_TASK INSTRUCTIONS_
Search the material for the word "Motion" and copy every line in which it occurs.

※ ※ ※

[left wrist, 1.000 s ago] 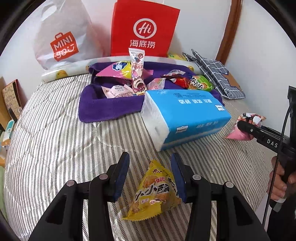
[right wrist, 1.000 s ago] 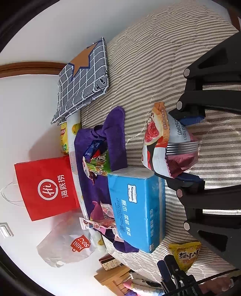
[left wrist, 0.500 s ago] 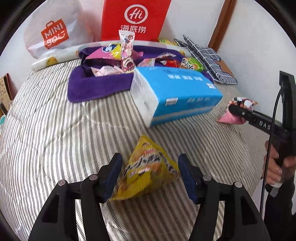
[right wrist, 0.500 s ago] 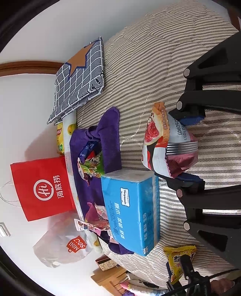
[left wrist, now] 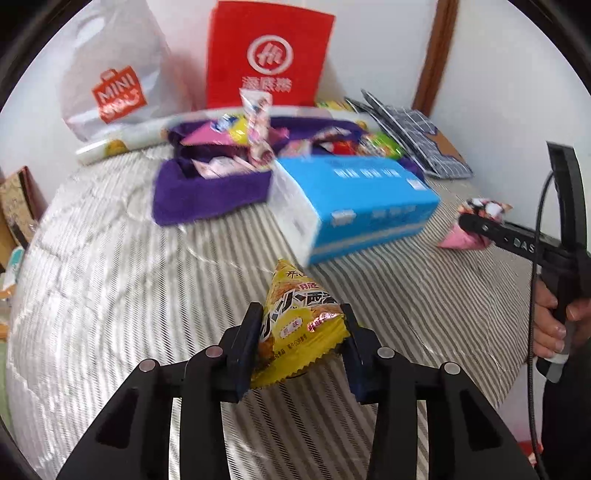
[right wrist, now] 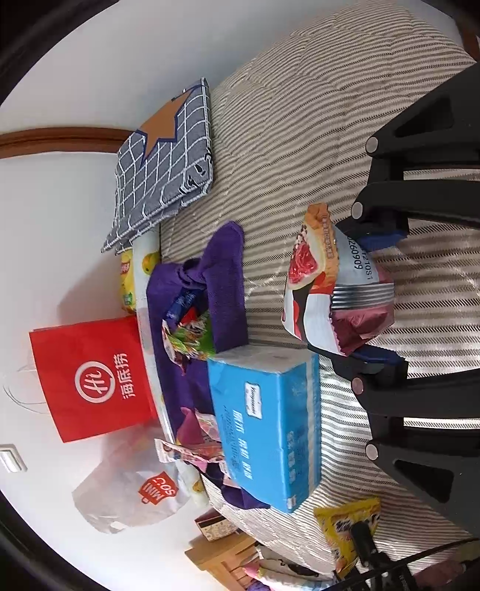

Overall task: Organize snacks
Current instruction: 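Lift and carry the chip bag and yellow triangular packet toward the purple towel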

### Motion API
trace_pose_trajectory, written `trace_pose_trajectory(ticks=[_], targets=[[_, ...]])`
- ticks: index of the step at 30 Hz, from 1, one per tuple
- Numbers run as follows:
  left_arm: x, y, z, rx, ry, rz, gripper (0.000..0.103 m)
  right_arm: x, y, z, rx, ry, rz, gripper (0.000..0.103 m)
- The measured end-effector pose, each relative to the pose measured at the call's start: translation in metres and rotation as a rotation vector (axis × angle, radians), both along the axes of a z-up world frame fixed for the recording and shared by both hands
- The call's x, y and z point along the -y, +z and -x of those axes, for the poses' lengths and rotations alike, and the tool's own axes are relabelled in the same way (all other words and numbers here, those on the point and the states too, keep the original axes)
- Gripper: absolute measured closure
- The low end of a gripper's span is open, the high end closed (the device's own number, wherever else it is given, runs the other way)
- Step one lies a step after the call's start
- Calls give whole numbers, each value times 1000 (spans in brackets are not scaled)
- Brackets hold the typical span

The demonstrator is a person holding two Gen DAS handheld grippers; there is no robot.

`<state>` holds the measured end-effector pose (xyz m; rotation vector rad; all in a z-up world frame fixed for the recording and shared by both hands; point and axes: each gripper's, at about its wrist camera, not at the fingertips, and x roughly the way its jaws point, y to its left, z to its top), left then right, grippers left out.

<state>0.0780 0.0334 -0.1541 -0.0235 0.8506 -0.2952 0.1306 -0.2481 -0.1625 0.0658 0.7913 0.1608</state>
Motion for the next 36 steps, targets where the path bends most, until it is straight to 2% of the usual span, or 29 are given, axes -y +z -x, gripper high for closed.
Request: trace_pose_trajectory(ticks=[4,7,10,13,18,24,36], targets=[[-13,-2,-13,-22,64,25,62,0,-3,-4,4,0,-4,63],[-19,-10,-19,-46,98,27,62,-5,-9,-3,14,6,31,63],[-24,-13,-17,-32,123,63,62,-7,-13,0,32,7,51,62],[-26,-15,-18,-31,143,88,61,-5,-15,2,52,13,35,62],[-28,-20,-20,-32,166,123,60,1,-18,-1,33,19,-13,62],[-23,-19,-21,-23,168,92,60,-2,-18,0,28,18,11,61],[-22,-18,-18,-15,165,79,61,-3,-18,2,40,9,26,63]])
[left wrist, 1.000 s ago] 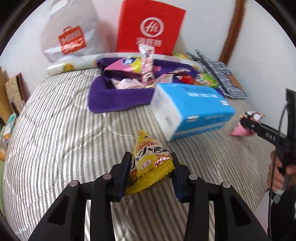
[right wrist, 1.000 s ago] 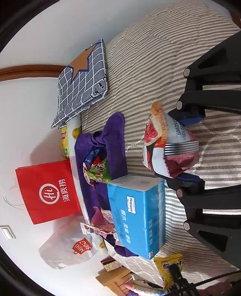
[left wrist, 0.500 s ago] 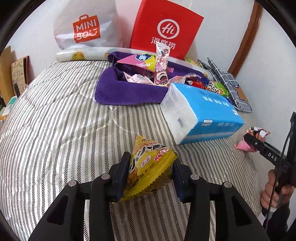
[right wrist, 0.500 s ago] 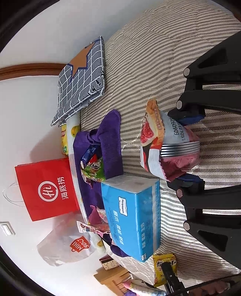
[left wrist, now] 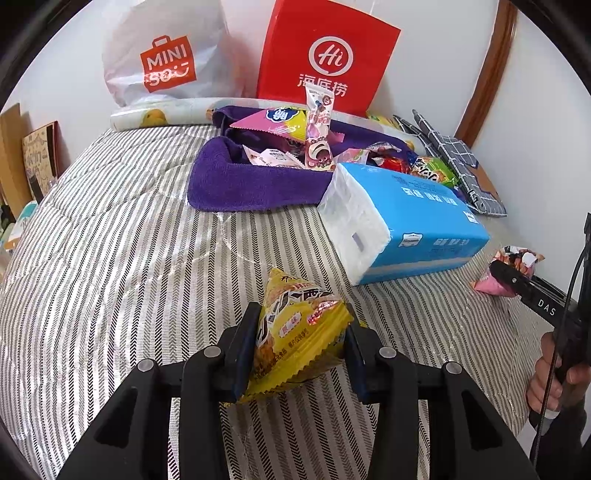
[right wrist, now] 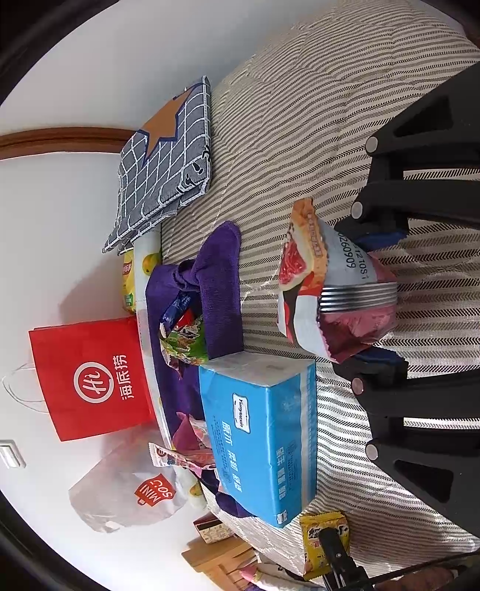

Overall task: Organize snacks
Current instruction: 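Lift and carry the chip bag and yellow triangular packet toward the purple towel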

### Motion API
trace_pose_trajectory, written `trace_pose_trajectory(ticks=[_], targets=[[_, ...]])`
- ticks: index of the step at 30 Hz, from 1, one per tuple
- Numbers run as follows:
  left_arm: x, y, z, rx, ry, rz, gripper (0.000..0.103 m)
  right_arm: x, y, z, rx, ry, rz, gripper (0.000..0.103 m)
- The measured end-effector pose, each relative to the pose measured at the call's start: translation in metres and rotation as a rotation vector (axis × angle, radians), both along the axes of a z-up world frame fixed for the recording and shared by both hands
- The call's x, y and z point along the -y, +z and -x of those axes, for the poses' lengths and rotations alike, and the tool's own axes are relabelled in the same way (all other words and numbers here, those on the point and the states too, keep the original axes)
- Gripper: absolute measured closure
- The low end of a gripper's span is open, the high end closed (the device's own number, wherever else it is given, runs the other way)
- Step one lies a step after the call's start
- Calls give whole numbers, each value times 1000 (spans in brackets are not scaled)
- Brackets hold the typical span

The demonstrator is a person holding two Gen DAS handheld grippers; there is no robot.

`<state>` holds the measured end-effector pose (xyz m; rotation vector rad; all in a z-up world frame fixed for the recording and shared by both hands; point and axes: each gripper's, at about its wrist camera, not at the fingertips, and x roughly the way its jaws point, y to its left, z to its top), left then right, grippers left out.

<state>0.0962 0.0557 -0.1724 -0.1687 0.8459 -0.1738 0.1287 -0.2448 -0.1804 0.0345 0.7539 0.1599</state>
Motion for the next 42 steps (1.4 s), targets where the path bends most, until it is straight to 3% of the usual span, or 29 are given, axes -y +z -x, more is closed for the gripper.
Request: trace_pose_trajectory(ticks=[21,42], targets=[[-7,6,8,11,3,22,63,2,4,7,20,-2,-8,65],[6,34,14,75,-25,23,63,9,37,14,64,-19,-14,66]])
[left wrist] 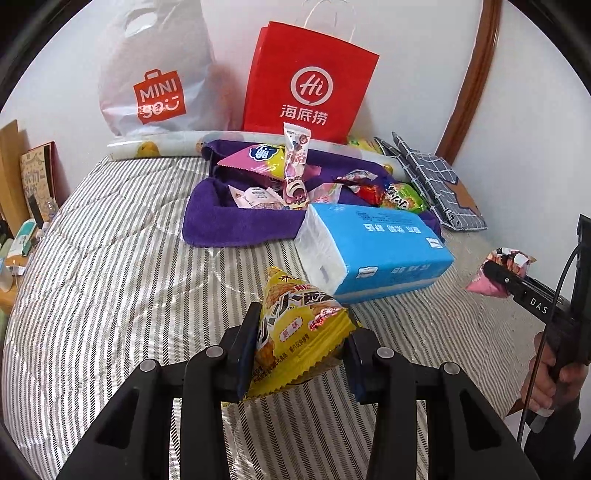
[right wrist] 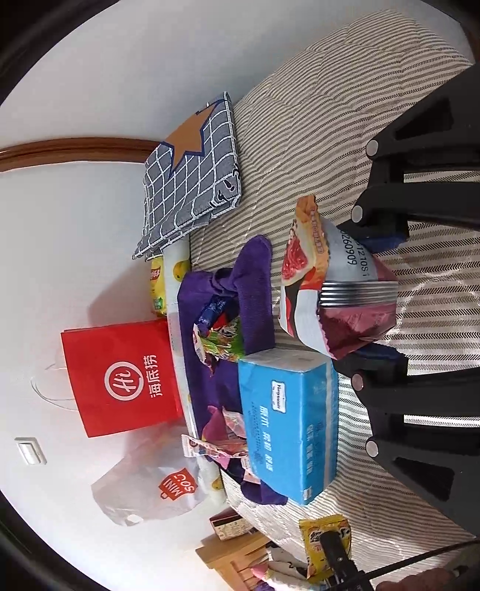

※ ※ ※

_RESPONSE TO THE TASK_
### Motion API
Motion for the next 36 steps, targets where the path bends most, until it is straight to 2% of the usual span, or 29 are given, axes -y +z -x, gripper high for closed.
### Motion API
Motion for the next 42 steps (1.4 s), targets where the path bends most, until it is straight to 3% of the usual span, or 29 are given, axes -y +z -x, more is closed for the gripper.

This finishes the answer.